Esas cifras no nos explican la verdadera estructura de clase correspondiente a la base económica antes descrita. Esa base ha dado lugar a una oligarquía finan­ciera y terrateniente que es, en realidad, la clase dominante, la que explota, en mayor o menor grado, a todas las demás. ¿ Cuántos de esos 414.000 industriales, comerciantes y fabricantes forman parte de la oligarquía? No se puede precisar, pero si cabe suponer que serán muy pocos, dado el gran número de pequeños in­dustriales y comerciantes que existen en el pals. La cifra de 1.466.06I propietarios, en cambio, se puede analizar mejor; cerca de un millón son propietarios rústicos y el resto, urbanos; a principios del siglo X X, 10.000 familias poseen el 50% del catastro, el 1 % de los propietarios, el 42% de la riqueza rústica: 10.000 propietarios, de ese millón, son los componentes de la oligarquía. La mitad del resto, por otro lado, casi medio millón de los que figuran como « propietarios », constituyen la capa de los campesinos pobres, con tierras insuficientes para vivir, que son semi- proletarios, pues además de cultivar « lo suyo », trabajan como asalariados en las fincas de los terratenientes.

De la oligarquia central, por su origen presupuestario y estatal, forman parte además altos mandos del ejército, como Narváez, por ejemplo, altos cargos de la administración, etc.

Inmediatamente después de esa oligarquía, viene la gran burguesía produc­tora, principalmente catalana, cuyos intereses chocan, a veces, con los de la oli­garquía central, pues esta gran burguesía productora necesita que aumente el mercado nacional, necesita protección arancelaria, etc.; otras veces, en cambio, está dispuesta a pactar con la oligarquia central, sobre todo cuando se siente amenazada por el proletariado que ella misma engendra en su desarrollo, por la organización y combatividad crecientes de ese proletariado.

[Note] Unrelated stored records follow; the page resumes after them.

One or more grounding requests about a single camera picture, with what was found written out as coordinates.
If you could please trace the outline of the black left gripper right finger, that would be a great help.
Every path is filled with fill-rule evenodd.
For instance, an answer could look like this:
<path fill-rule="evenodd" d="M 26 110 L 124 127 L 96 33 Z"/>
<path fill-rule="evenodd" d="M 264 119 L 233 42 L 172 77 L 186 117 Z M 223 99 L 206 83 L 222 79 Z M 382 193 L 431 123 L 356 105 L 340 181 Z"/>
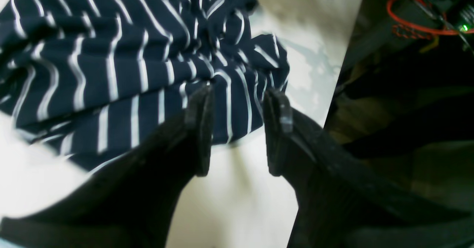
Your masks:
<path fill-rule="evenodd" d="M 263 99 L 270 174 L 293 187 L 288 248 L 470 248 L 473 215 L 394 185 L 352 157 L 286 95 Z"/>

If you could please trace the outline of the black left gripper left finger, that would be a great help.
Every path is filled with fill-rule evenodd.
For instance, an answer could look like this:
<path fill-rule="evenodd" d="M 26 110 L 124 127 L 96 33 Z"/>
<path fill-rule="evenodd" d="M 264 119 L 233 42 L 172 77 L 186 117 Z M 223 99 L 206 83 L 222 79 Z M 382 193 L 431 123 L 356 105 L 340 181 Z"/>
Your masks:
<path fill-rule="evenodd" d="M 181 113 L 72 194 L 33 215 L 2 219 L 1 247 L 164 248 L 181 192 L 208 174 L 213 122 L 214 91 L 203 85 Z"/>

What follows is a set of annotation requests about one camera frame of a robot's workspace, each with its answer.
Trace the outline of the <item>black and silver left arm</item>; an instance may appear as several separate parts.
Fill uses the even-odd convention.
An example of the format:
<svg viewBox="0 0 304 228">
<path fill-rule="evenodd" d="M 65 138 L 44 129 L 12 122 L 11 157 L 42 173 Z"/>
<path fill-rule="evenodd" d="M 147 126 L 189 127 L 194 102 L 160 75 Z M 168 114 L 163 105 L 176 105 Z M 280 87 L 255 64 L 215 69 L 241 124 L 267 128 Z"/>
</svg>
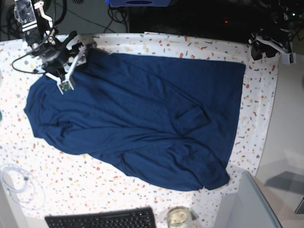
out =
<svg viewBox="0 0 304 228">
<path fill-rule="evenodd" d="M 251 56 L 257 61 L 281 54 L 283 64 L 295 64 L 293 40 L 304 29 L 304 2 L 302 0 L 254 0 L 266 16 L 258 30 L 251 33 L 248 40 Z"/>
</svg>

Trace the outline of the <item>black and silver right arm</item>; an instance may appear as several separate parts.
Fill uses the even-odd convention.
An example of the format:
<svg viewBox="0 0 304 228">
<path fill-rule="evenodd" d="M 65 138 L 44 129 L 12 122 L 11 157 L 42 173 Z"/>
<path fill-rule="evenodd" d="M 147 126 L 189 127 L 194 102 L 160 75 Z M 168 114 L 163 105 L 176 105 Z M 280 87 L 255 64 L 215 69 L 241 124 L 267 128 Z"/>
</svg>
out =
<svg viewBox="0 0 304 228">
<path fill-rule="evenodd" d="M 55 0 L 16 0 L 14 6 L 14 16 L 21 24 L 23 41 L 30 48 L 23 56 L 13 60 L 11 66 L 14 70 L 27 74 L 45 74 L 50 78 L 60 81 L 67 79 L 74 71 L 75 67 L 86 62 L 86 50 L 95 48 L 96 42 L 85 44 L 77 41 L 70 49 L 68 44 L 77 37 L 77 32 L 69 33 L 64 41 L 56 38 L 58 29 L 56 28 L 65 18 L 67 13 L 67 1 L 62 1 L 61 16 L 56 19 L 56 10 L 54 16 L 46 14 L 48 7 L 54 4 Z M 27 57 L 39 57 L 42 60 L 42 72 L 29 72 L 18 69 L 16 62 Z"/>
</svg>

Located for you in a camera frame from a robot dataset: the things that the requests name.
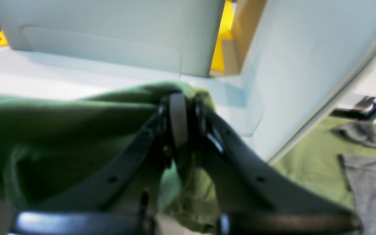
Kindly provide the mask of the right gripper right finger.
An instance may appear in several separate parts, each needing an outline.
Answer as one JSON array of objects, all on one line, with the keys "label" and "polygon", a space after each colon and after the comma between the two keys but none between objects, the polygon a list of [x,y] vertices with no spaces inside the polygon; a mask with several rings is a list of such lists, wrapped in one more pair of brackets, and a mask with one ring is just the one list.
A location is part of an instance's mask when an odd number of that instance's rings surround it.
[{"label": "right gripper right finger", "polygon": [[270,167],[200,97],[193,101],[199,167],[211,178],[220,214],[215,235],[346,235],[363,229],[349,209]]}]

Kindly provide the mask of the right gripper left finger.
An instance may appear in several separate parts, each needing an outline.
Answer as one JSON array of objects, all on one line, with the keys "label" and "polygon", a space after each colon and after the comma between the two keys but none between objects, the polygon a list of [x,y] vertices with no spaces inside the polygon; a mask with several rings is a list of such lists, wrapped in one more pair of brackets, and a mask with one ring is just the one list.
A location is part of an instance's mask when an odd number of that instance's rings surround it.
[{"label": "right gripper left finger", "polygon": [[173,93],[126,149],[84,181],[15,216],[10,235],[156,235],[154,209],[162,173],[187,143],[186,100]]}]

Por su base, por su lado más progresivo — el que la hace impulsar el proceso económico — esa burguesía enlaza con el resto de la burguesía nacional, media y pequeña, de Cataluña y del resto de la Península; la burguesía de la industria textil, del cuero, cerámica, metalúrgica, papelera, alimenticia, etc.; los pequeños comerciantes; los campesinos ricos y medios no absentistas; los intelectuales pequeños burgueses, etc. Esta gran clase media oscilará de ahora en adelante entre dos aspiraciones contradictorias : a) lograr introducirse en la oligarquia que dirige y usufructúa el país, aspiración cada vez más difícil y lejana; y, b) ponerse a la cabeza de las clases trabajadoras para dirigirlas, contra la oligarquía, hacia la revolución democrática burguesa, la revolución que termine con los residuos feudales en la base económica y con la superestructura feudal, que no ha variado más que en apariencia.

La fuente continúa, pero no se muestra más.